Tracked as CVE-2022-37969 (CVSS rating: 7.8), the difficulty was addressed by Microsoft as a part of its Patch Tuesday updates for September 2022, whereas additionally noting that it was being actively exploited within the wild.
“An attacker should have already got entry and the power to run code on the goal system,” the corporate famous in its advisory. “This method doesn’t enable for distant code execution in instances the place the attacker doesn’t have already got that potential on the goal system.”
It additionally credited researchers from CrowdStrike, DBAPPSecurity, Mandiant, and Zscaler for reporting the vulnerability with out delving into further specifics surrounding the character of the assaults.
Now, the Zscaler ThreatLabz researcher crew has disclosed that it captured an in-the-wild exploit for the then zero-day on September 2, 2022.
“The reason for the vulnerability is because of the lack of a strict bounds examine on the sector cbSymbolZone within the Base File Header for the bottom log file (BLF) in CLFS.sys,” the cybersecurity agency mentioned in a root trigger evaluation shared with The Hacker Information.
“If the sector cbSymbolZone is ready to an invalid offset, an out-of-bounds write will happen on the invalid offset.”
CLFS is a general-purpose logging service that can be utilized by software program functions operating in each user-mode or kernel-mode to document knowledge in addition to occasions and optimize log entry.
Among the use instances related to CLFS embody on-line transaction processing (OLTP), community occasions logging, compliance audits, and risk evaluation.
In response to Zscaler, the vulnerability is rooted in a metadata block referred to as base document that is current in a base log file, which is generated when a log file is created utilizing the CreateLogFile() perform.
“[Base record] incorporates the image tables that retailer data on the assorted consumer, container and safety contexts related to the Base Log File, in addition to accounting data on these,” in response to Alex Ionescu, chief architect at Crowdstrike.

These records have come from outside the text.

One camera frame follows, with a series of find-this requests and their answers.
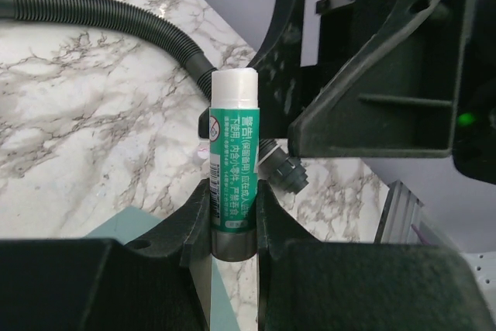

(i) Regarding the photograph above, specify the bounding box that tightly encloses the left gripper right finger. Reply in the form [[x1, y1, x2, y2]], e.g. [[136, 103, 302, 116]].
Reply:
[[256, 181, 495, 330]]

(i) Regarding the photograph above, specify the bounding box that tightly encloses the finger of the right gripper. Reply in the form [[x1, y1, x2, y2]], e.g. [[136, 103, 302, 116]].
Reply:
[[288, 0, 475, 158], [249, 0, 322, 139]]

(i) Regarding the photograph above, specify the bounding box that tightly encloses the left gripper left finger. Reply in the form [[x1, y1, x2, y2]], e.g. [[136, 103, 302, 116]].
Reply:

Because of this, a profitable exploitation of CVE-2022-37969 by way of a specifically crafted base log file may result in reminiscence corruption, and by extension, induce a system crash (aka blue display of demise or BSoD) in a dependable method.
That mentioned, a system crash is simply one of many outcomes that arises out of leveraging the vulnerability, for it may be weaponized to realize privilege escalation.
Zscaler has additional made out there proof-of-concept (PoC) directions to set off the safety gap, making it important that customers of Home windows improve to the newest model to mitigate potential threats.